Could you give the data that follows again exactly, without its pictures?

•••

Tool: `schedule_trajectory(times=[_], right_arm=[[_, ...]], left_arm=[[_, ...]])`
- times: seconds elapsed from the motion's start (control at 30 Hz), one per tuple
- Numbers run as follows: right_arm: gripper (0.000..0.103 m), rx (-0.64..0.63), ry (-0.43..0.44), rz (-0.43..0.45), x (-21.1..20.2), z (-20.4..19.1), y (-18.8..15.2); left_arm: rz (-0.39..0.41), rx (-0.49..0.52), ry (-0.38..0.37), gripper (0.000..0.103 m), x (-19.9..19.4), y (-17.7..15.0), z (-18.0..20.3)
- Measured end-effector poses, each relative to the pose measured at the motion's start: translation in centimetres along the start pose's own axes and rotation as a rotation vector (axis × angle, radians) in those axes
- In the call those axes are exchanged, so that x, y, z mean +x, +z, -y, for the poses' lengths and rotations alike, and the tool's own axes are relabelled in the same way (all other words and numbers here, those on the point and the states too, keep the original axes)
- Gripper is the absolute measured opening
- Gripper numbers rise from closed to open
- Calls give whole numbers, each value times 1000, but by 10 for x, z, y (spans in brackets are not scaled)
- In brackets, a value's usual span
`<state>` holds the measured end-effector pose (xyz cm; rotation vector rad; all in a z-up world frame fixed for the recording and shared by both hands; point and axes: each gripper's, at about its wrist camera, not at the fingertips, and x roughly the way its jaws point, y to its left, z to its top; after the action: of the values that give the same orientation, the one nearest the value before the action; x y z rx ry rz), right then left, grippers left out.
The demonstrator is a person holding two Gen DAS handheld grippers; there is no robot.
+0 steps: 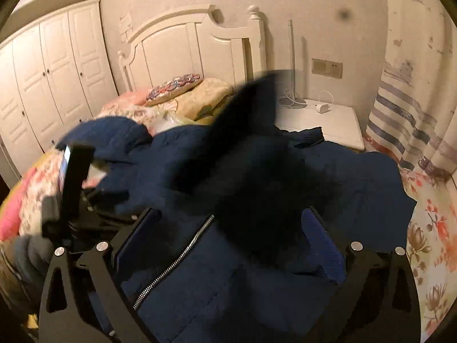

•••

■ **Answer for the task**
Tool: `schedule_trajectory(times=[_], right_arm=[[_, ...]], left_arm=[[_, ...]])`
- times: seconds elapsed from the motion's start (control at 30 Hz), one per tuple
- Numbers run as follows: right_arm: gripper (0.000..0.103 m), rx (-0.64..0.63), ry (-0.43..0.44), rz (-0.43..0.45), x (-21.1..20.2), z (-20.4..19.1), y (-18.8..15.2); left_arm: rz (-0.39..0.41), rx (-0.49..0.52), ry (-0.38..0.37), gripper (0.000..0.103 m), x (-19.9..19.4), y (-17.7..15.0), z (-18.0..20.3)
- Measured end-effector poses, each relative to the pose measured at the motion's start: translation in centimetres along the start pose's own axes and rotation as a rotation vector (axis × angle, radians) in those axes
- In the call those axes are exchanged, so that x, y, z mean +x, +z, -y, for the poses' lengths and rotations alike, and the tool's own axes are relabelled in the same way (all other words and numbers here, those on the point and the states too, keep the original axes)
- Gripper is the absolute measured opening
- Gripper numbers rise from closed to open
- Calls give whole numbers, each value times 1000, but by 10 for x, z, y (spans in brackets are not scaled)
- In brackets, a value's usual span
`<state>` holds the measured end-effector pose (xyz cm; rotation vector rad; all in a z-up world frame fixed for the recording and shared by both hands; point and axes: each gripper's, at about its wrist camera, not at the fingertips, and x roughly the way its jaws point, y to its left, z to its top; after the action: of the values that give the same orientation, the one nearest the value before the action; x y z rx ry rz), right then left, grippers left out.
The demonstrator is a person holding two Gen DAS handheld grippers; there is no robot.
+0 steps: 

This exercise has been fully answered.